Cette dernière est une ressource fondamentale pour guérir les déchirements actuels. Pour démonter la logique perverse de la violence à ses racines. « J'en ai fait l'expérience personnellement. Il faut beaucoup de force pour défendre les droits humains. Il n'est pas facile de résister aux menaces, directes ou indirectes. Pas seulement celles qui viennent des services de sécurité. Les plus insidieuses sont les phrases lancées par les amis et la famille, telles que : "Tu exposes ton entourage", "Tu ne te soucies pas de ce qui peut arriver à tes proches" ou "Tu es aussi une femme"... Défendre les droits humains te met dans une position inconfortable.
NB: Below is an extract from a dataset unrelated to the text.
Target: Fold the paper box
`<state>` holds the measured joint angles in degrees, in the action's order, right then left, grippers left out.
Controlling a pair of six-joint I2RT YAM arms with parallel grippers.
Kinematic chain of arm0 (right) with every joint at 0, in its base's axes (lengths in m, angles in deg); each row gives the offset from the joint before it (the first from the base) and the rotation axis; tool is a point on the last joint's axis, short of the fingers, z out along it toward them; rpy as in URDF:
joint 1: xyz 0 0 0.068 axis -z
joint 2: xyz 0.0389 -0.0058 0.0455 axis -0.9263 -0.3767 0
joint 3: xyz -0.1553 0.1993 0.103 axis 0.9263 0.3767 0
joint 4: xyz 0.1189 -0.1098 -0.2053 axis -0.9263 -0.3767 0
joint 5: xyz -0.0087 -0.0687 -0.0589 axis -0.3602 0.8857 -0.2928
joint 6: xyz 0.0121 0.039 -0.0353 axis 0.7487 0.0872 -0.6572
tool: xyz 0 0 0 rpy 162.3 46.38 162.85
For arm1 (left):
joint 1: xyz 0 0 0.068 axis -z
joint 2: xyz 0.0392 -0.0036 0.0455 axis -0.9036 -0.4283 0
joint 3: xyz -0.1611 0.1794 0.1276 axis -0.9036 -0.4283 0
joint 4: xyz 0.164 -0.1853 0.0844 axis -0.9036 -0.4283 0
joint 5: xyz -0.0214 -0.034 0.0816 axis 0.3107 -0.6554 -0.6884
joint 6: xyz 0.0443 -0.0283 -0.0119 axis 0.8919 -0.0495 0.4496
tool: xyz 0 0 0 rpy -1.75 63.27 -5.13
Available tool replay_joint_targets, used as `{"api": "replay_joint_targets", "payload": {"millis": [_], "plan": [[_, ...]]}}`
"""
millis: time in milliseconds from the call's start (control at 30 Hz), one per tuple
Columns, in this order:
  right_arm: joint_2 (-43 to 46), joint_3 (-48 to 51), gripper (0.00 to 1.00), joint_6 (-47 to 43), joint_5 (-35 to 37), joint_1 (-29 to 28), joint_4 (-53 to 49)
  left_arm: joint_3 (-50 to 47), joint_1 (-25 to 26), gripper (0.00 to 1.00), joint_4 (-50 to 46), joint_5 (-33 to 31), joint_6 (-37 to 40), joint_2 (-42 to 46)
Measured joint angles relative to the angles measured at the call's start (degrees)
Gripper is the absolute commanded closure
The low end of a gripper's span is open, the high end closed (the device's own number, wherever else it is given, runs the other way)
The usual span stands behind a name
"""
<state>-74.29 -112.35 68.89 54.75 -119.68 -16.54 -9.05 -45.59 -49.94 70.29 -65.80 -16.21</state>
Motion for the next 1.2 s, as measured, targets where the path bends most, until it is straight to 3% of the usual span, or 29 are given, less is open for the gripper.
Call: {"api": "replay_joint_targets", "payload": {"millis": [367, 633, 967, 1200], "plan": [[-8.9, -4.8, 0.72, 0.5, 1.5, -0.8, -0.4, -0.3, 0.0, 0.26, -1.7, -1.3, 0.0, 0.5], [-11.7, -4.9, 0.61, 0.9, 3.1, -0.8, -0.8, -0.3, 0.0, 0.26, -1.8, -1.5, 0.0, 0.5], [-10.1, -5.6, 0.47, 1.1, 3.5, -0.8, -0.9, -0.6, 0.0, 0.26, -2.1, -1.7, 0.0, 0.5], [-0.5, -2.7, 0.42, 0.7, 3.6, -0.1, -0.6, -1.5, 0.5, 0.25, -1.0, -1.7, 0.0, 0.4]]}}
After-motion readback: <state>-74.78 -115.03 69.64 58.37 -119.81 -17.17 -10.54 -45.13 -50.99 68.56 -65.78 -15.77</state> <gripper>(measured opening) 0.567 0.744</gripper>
Pour tout le monde. Même pour ceux qui t'aiment. Même pour ceux que vous essayez de protéger et qui ne vous font jamais entièrement confiance.  Il faut tenir compte de la solitude. C'est un travail solitaire que d'être un défenseur. La foi est une alliée puissante ». Et pourtant, les religions sont souvent accusées de contribuer à la diffusion du fanatisme et de l'intolérance, et donc d'alimenter la violence au lieu de la combattre. « Malheureusement, nous l'avons constaté à maintes reprises. En général, lorsqu'un régime se dit religieux, il s'avère être oppressif et tyrannique. Nous avons donc le devoir de distinguer clairement la foi de l'usage – instrumental – qui en est fait. Toute religion, aussi bon et beau soit ce qu'elle professe, manipulée habilement, peut devenir une source de haine. En tant que musulmane, je le sais bien. Une chose est l'islam, une autre ce qui est proclamé par certains groupes extrémistes pour promouvoir une brutalité insensée qui frappe en premier lieu les autres musulmans. Cependant, dans l'histoire, et notamment dans l'histoire moderne et contemporaine, nous avons également constaté le contraire : les croyants ont joué un rôle important dans la promotion de la liberté et des droits humains. Je crois personnellement que la démonstration de foi la plus authentique est le travail conjoint de femmes et d'hommes de différentes religions. Chaque pas que nous faisons vers l'autre nous rapproche de Dieu. Par conséquent, mon rêve pour l'avenir de Religions pour la Paix est que l’association soit toujours à la hauteur de son nom. Qu'elle sache être, chaque jour davantage, un chantier de paix peuplé de personnes de confessions différentes ».